This example is a filter that outputs only valid JSON from the input topic into the output topic. Invalid JSON is written to a different output topic.

  1. Paste this transform function into your source file:

    • Go

    • Rust

    • JavaScript

    import (
    	"encoding/json"
    	"github.com/redpanda-data/redpanda/src/transform-sdk/go/transform"
    )
    
    func main() {
    	transform.OnRecordWritten(filterValidJson)
    }
    
    func filterValidJson(event transform.WriteEvent, writer transform.RecordWriter) error {
    	if json.Valid(event.Record().Value) {
    		return w.Write(e.Record())
    	}
    	// Send invalid records to separate topic
    	return writer.Write(e.Record(), transform.ToTopic("invalid-json"))
    }
    use anyhow::Result;
    use redpanda_transform_sdk::*;
    
    fn main() {
    	on_record_written(filter_valid_json);
    }
    
    fn filter_valid_json(event: WriteEvent, writer: &mut RecordWriter) -> Result<()> {
    	let value = event.record.value().unwrap_or_default();
    	if serde_json::from_slice::<serde_json::Value>(value).is_ok() {
    		writer.write(event.record)?;
    	} else {
    		// Send invalid records to separate topic
    		writer.write_with_options(event.record, WriteOptions::to_topic("invalid-json"))?;
    	}
    	Ok(())
    }

    The JavaScript SDK does not support writing records to a specific output topic. As a result, this transform function writes only valid JSON messages to the output topic. Invalid messages are logged, instead of written to a separate output topic.
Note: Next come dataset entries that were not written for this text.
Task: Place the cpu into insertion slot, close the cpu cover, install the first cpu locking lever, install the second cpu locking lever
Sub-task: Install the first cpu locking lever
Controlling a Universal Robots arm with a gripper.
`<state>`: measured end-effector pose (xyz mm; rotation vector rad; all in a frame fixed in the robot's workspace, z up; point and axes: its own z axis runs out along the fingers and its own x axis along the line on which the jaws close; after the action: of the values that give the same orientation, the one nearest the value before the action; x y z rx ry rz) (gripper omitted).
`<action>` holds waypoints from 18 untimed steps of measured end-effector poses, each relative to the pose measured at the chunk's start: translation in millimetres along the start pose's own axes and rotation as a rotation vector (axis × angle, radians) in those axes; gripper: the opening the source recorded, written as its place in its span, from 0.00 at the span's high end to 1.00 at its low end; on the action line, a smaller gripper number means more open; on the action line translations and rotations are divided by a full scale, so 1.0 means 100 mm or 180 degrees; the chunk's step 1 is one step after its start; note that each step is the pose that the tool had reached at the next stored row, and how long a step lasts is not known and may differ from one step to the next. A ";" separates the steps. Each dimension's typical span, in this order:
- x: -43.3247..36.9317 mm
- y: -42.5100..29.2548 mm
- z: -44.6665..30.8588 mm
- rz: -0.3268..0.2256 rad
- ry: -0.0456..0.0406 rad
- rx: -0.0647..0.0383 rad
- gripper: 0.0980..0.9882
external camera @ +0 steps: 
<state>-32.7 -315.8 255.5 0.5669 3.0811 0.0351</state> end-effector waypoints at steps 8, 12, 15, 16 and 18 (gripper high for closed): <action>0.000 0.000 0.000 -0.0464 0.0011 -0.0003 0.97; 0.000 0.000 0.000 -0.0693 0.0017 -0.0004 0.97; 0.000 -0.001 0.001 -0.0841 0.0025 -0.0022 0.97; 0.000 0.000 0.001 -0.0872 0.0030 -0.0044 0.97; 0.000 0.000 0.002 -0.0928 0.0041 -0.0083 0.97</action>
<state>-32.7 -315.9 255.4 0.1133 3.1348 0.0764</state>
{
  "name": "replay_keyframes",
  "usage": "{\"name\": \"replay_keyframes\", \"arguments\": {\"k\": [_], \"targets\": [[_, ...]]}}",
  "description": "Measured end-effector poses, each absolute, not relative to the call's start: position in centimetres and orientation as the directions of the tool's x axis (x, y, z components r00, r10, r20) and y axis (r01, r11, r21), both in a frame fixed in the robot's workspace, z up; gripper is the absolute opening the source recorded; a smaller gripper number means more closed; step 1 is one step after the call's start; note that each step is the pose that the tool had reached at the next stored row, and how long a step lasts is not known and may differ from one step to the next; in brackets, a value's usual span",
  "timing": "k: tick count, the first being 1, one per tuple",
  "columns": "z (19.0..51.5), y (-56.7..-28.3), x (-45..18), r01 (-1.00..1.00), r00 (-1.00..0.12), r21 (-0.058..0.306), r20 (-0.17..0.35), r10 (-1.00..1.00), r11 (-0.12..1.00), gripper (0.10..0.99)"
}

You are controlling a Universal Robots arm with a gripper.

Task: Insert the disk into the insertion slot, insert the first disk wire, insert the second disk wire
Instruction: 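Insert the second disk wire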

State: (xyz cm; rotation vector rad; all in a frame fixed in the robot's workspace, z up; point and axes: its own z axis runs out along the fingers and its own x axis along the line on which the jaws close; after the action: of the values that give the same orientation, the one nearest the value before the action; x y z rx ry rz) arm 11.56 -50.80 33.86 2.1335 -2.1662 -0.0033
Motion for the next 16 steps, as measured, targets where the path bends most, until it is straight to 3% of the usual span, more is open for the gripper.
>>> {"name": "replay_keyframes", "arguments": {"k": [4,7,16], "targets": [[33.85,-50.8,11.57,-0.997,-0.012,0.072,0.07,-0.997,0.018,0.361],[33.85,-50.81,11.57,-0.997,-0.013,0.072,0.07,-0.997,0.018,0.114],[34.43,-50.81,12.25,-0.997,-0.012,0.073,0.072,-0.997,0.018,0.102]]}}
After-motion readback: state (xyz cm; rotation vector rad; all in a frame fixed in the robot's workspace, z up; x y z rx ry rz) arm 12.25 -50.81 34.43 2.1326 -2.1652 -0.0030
    import { onRecordWritten } from "@redpanda-data/transform-sdk";
    
    onRecordWritten(filterValidJson);
    
    function filterValidJson(event, writer) {
      const recordValue = event.record.value.text();
    
      if (isValidJson(recordValue)) {
        writer.write(event.record);
      } else {
        console.log('Invalid JSON detected')
      }
    }
    
    function isValidJson(str) {
      try {
        JSON.parse(str);
        return true;
      } catch (e) {
        return false;
      }
    }
  2. Build the transform into a Wasm binary:

    rpk transform build
  3. Create topics to apply the transform function to:

    rpk topic create input-topic output-topic invalid-json
  4. Deploy the Wasm binary to your cluster.

    If you have already deployed another example, this new transform function will replace it.

    rpk transform deploy --input-topic=input-topic --output-topic=output-topic --output-topic=invalid-json
  5. Produce an invalid JSON record a one valid one to the input topic.

    echo '{"valid":"json"}' | rpk topic produce input-topic -k json
    echo 'invalid json' | rpk topic produce input-topic -k json
  6. Verify the content of the output topic in the command-line:

    rpk topic consume output-topic

You should see only the invalid JSON from the input topic. Invalid JSON messages are written to the invalid-json topic.

Clean up

Your transform function will continue processing new records in the input topic until you delete it. To delete the transform function:

rpk transform delete data-transforms-tutorial --no-confirm